*EXERCISE OBJECTIVE:* Where the records below show a line containing "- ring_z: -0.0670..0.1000", start copying; end with the line containing "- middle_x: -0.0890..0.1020", and copy it too.

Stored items
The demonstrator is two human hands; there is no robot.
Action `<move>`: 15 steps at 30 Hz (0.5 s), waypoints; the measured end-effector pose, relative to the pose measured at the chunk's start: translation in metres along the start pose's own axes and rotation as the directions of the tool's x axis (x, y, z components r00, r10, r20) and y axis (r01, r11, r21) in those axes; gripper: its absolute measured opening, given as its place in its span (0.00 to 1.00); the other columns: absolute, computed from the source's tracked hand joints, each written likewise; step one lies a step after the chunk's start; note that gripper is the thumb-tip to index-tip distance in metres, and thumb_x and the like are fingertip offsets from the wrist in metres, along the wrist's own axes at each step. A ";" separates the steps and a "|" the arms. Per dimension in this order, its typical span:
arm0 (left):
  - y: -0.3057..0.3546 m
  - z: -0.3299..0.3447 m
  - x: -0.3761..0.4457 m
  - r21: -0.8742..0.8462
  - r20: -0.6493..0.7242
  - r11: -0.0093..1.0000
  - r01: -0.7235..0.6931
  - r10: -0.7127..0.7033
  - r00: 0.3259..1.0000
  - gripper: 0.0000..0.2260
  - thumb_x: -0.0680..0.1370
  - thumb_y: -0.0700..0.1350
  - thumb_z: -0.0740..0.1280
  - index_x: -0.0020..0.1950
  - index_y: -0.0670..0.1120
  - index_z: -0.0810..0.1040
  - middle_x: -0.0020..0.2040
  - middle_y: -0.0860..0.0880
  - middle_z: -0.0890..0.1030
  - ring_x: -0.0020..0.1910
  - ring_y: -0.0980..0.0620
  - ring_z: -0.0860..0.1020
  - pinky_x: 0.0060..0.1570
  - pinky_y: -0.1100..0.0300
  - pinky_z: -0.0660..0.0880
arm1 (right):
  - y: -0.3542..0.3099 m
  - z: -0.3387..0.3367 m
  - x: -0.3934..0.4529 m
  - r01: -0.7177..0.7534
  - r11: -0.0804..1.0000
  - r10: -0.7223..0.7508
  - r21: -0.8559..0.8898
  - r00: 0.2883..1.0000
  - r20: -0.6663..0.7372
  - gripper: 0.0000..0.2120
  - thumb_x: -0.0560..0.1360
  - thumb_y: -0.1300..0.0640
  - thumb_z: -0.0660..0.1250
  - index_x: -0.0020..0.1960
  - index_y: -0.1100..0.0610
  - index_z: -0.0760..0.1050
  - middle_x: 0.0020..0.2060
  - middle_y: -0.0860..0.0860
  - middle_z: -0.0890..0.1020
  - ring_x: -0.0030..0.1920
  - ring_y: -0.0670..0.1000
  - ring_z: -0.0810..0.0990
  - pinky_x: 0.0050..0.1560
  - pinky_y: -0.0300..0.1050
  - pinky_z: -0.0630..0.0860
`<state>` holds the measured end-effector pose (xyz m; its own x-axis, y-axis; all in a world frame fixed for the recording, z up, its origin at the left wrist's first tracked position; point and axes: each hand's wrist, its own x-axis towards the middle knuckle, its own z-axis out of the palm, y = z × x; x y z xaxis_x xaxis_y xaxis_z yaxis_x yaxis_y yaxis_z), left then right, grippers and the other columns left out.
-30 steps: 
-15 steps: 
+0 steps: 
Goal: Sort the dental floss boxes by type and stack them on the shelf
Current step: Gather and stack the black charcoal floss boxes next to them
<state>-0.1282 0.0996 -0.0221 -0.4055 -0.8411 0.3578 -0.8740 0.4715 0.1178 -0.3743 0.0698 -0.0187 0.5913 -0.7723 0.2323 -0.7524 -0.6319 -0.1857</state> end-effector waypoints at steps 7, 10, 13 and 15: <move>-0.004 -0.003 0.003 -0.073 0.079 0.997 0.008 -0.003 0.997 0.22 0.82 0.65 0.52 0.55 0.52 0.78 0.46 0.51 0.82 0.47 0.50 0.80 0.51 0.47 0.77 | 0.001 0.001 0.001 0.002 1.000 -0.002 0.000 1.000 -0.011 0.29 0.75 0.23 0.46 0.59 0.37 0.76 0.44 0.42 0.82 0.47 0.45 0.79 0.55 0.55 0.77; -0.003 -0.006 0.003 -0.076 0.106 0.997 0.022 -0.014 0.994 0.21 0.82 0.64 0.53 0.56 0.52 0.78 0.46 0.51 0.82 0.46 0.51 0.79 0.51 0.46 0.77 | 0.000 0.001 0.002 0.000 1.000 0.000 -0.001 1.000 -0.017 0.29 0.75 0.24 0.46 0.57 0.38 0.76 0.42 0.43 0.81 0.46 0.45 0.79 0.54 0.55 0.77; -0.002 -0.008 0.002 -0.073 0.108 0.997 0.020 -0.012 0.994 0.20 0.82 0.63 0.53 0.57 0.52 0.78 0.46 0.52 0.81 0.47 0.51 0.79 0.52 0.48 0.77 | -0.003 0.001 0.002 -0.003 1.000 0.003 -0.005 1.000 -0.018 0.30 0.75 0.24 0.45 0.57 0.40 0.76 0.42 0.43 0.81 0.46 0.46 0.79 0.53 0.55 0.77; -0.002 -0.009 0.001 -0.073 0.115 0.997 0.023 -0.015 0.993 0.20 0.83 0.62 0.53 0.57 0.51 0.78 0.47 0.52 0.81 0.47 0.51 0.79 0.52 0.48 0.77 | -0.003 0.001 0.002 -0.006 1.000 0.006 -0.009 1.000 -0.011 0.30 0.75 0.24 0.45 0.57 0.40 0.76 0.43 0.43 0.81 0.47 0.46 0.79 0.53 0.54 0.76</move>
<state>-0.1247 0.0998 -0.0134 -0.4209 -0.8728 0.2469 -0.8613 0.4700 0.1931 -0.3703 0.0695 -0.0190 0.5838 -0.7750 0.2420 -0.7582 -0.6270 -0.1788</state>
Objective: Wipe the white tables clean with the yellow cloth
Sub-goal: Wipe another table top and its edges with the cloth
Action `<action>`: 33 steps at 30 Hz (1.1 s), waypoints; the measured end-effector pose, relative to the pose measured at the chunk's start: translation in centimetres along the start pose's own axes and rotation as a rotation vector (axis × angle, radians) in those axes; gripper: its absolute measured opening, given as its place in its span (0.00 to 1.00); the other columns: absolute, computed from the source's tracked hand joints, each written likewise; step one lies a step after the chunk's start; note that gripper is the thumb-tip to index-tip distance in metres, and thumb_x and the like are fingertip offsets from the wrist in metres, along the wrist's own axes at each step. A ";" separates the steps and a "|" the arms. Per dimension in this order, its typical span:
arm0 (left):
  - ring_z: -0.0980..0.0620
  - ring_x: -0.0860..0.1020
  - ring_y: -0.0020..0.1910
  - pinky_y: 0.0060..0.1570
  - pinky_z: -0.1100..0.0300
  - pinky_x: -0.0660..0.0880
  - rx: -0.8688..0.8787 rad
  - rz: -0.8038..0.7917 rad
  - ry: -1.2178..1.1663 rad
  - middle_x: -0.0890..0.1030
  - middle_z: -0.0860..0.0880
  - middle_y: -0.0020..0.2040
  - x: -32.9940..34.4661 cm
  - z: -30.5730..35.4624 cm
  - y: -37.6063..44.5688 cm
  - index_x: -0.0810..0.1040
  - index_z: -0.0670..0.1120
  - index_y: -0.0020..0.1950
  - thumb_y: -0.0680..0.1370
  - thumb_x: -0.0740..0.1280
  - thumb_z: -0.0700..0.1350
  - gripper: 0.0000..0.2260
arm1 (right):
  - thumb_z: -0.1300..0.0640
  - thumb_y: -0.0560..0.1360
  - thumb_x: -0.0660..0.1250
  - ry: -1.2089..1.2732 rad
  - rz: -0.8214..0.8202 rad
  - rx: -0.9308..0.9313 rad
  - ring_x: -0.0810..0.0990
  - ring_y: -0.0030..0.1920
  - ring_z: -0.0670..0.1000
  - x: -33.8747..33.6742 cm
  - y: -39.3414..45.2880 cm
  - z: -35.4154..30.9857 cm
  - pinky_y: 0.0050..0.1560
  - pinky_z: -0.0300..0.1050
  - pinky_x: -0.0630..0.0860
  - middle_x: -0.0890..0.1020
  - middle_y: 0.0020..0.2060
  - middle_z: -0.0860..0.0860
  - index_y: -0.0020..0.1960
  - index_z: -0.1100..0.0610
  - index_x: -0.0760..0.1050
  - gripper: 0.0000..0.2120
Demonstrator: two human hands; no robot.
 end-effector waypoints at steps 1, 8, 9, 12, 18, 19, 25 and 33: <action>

*SOLUTION FOR THIS TASK:*
  - ring_z: -0.0670..0.1000
  - x: -33.8747..33.6742 cm
  - y: -39.3414..45.2880 cm
  - z: -35.4154..30.9857 cm
  - pinky_y: 0.0050..0.1560
  - pinky_z: -0.0300..0.1050
  - pinky_x: -0.0630..0.0860
  - middle_x: -0.0890..0.1020

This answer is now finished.